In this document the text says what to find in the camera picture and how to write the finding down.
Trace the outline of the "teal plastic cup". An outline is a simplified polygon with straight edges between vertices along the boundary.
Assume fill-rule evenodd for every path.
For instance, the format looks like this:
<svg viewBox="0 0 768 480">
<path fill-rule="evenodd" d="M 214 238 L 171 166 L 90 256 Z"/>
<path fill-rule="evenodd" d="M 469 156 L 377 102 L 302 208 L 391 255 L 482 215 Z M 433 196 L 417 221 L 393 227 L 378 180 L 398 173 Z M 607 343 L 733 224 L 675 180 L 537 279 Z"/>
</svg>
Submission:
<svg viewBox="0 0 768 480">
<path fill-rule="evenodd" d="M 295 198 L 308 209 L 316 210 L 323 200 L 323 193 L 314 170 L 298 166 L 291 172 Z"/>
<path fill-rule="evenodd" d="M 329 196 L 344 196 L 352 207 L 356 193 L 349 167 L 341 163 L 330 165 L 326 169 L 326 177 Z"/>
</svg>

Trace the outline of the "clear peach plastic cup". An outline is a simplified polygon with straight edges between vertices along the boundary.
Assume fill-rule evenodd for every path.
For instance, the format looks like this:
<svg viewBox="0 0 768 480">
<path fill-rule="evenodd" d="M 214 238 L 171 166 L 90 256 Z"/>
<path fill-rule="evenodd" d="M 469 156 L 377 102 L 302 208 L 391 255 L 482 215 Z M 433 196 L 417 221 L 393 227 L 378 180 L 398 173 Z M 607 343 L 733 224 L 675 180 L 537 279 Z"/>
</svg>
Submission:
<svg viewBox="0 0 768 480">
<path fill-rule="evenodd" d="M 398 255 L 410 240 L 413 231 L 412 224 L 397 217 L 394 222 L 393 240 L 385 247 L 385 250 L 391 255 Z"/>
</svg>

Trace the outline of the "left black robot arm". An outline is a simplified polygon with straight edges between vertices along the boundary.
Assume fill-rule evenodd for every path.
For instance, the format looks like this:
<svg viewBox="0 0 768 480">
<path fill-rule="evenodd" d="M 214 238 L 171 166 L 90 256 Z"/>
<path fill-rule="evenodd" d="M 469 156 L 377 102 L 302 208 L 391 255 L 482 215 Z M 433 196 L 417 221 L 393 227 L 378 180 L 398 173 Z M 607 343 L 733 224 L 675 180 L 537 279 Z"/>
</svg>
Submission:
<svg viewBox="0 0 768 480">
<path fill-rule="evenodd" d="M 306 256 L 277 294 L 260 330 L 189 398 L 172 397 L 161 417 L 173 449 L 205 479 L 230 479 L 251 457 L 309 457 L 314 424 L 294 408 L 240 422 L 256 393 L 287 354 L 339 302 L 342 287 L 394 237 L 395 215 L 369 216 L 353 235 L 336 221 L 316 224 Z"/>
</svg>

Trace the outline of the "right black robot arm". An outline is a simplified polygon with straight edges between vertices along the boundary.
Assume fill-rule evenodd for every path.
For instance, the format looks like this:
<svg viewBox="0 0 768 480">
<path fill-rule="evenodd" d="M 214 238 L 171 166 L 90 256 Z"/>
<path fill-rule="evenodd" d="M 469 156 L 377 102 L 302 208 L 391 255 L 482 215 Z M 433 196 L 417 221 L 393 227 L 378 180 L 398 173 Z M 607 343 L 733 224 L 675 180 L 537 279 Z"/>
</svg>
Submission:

● ● ●

### [Problem to work on]
From the first line to the last, retype the records exactly.

### [Result below]
In this document the text says what to find in the camera picture and how to write the finding down.
Trace the outline of the "teal plastic cup". An outline is a simplified polygon with straight edges between vertices along the boundary.
Assume fill-rule evenodd for every path.
For instance, the format looks like this:
<svg viewBox="0 0 768 480">
<path fill-rule="evenodd" d="M 214 238 L 171 166 L 90 256 Z"/>
<path fill-rule="evenodd" d="M 469 156 L 377 102 L 302 208 L 391 255 L 482 215 Z M 433 196 L 417 221 L 393 227 L 378 180 L 398 173 Z M 607 343 L 733 224 L 675 180 L 537 279 Z"/>
</svg>
Submission:
<svg viewBox="0 0 768 480">
<path fill-rule="evenodd" d="M 295 198 L 308 209 L 316 210 L 323 200 L 323 193 L 314 170 L 298 166 L 291 172 Z"/>
<path fill-rule="evenodd" d="M 329 196 L 344 196 L 352 207 L 356 193 L 349 167 L 341 163 L 330 165 L 326 169 L 326 177 Z"/>
</svg>

Trace the outline of the "clear peach plastic cup". An outline is a simplified polygon with straight edges between vertices along the boundary.
Assume fill-rule evenodd for every path.
For instance, the format looks like this:
<svg viewBox="0 0 768 480">
<path fill-rule="evenodd" d="M 214 238 L 171 166 L 90 256 Z"/>
<path fill-rule="evenodd" d="M 469 156 L 377 102 L 302 208 L 391 255 L 482 215 Z M 433 196 L 417 221 L 393 227 L 378 180 L 398 173 Z M 607 343 L 733 224 L 675 180 L 537 279 Z"/>
</svg>
Submission:
<svg viewBox="0 0 768 480">
<path fill-rule="evenodd" d="M 398 255 L 410 240 L 413 231 L 412 224 L 397 217 L 394 222 L 393 240 L 385 247 L 385 250 L 391 255 Z"/>
</svg>

Trace the outline of the "left black robot arm". An outline is a simplified polygon with straight edges between vertices along the boundary.
Assume fill-rule evenodd for every path.
For instance, the format looks like this:
<svg viewBox="0 0 768 480">
<path fill-rule="evenodd" d="M 214 238 L 171 166 L 90 256 Z"/>
<path fill-rule="evenodd" d="M 469 156 L 377 102 L 302 208 L 391 255 L 482 215 Z M 433 196 L 417 221 L 393 227 L 378 180 L 398 173 Z M 607 343 L 733 224 L 675 180 L 537 279 Z"/>
</svg>
Submission:
<svg viewBox="0 0 768 480">
<path fill-rule="evenodd" d="M 306 256 L 277 294 L 260 330 L 189 398 L 172 397 L 161 417 L 173 449 L 205 479 L 230 479 L 251 457 L 309 457 L 314 424 L 294 408 L 240 422 L 256 393 L 287 354 L 339 302 L 342 287 L 394 237 L 395 215 L 369 216 L 353 235 L 336 221 L 316 224 Z"/>
</svg>

Trace the outline of the "right black robot arm". An outline is a simplified polygon with straight edges between vertices along the boundary.
Assume fill-rule evenodd for every path.
For instance, the format looks like this:
<svg viewBox="0 0 768 480">
<path fill-rule="evenodd" d="M 214 238 L 171 166 L 90 256 Z"/>
<path fill-rule="evenodd" d="M 469 156 L 377 102 L 302 208 L 391 255 L 482 215 Z M 433 196 L 417 221 L 393 227 L 378 180 L 398 173 Z M 607 343 L 733 224 L 675 180 L 537 279 Z"/>
</svg>
Submission:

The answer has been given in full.